◆ Task item
Scan the records below, and wherever a line has the word "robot", pull it out.

◆ Data records

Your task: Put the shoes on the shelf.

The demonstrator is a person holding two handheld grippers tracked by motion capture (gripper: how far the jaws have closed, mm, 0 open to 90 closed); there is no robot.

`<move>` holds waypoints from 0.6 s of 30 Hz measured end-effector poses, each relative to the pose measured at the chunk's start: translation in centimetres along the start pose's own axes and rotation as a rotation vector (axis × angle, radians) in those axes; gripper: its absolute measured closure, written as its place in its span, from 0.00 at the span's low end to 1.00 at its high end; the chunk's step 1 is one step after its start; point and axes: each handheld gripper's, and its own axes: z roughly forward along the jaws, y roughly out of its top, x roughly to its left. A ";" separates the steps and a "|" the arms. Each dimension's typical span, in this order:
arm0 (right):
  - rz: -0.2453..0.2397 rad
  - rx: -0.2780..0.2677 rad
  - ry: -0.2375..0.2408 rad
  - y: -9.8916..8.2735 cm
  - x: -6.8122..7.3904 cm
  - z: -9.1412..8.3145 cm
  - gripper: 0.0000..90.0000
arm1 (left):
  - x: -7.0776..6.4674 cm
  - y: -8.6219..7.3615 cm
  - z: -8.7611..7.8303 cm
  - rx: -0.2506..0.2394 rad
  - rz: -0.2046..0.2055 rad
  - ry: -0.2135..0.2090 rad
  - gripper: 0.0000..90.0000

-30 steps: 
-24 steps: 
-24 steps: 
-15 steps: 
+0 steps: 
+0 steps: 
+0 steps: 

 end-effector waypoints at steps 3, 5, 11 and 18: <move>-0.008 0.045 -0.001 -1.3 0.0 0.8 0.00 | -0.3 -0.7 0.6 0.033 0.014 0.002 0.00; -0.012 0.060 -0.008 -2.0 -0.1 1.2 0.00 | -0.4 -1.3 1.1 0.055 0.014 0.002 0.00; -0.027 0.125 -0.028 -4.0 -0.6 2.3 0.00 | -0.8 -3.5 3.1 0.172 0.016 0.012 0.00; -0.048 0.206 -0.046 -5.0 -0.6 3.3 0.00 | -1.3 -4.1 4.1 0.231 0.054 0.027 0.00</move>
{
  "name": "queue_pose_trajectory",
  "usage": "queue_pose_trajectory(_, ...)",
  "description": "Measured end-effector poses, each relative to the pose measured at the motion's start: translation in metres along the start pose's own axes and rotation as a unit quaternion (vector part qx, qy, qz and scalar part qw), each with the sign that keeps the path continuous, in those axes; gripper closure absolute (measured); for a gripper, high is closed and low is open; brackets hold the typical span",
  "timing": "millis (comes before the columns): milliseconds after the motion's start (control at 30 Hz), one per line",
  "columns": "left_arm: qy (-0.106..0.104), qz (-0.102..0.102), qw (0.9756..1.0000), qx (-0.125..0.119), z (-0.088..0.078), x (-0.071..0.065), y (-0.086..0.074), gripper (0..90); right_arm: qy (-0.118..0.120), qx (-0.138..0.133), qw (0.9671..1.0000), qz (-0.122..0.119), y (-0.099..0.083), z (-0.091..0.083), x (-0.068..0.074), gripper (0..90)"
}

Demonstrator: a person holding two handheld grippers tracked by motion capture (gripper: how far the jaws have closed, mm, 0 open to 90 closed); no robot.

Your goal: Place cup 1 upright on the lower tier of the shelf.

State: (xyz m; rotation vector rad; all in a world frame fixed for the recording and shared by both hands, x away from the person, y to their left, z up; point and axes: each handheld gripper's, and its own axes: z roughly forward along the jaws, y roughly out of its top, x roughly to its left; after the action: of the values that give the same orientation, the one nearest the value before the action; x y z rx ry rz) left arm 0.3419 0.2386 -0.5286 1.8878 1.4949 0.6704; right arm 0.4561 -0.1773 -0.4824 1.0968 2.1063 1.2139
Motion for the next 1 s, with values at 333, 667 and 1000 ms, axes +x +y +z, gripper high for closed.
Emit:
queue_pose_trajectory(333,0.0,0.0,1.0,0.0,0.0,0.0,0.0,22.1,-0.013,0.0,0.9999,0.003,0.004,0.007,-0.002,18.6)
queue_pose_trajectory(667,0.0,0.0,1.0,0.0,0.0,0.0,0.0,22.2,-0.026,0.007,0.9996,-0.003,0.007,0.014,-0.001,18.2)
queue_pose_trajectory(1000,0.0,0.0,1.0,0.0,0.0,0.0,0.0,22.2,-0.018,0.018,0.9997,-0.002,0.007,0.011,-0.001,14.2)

◆ Task response
The demonstrator is a person holding two handheld grippers tracked by motion capture (gripper: how far the jaws have closed, mm, 0 open to 90 closed); there is no robot.
Demonstrator: a person holding two handheld grippers tracked by motion capture (gripper: how far the jaws have closed, mm, 0 open to 90 closed); no robot.

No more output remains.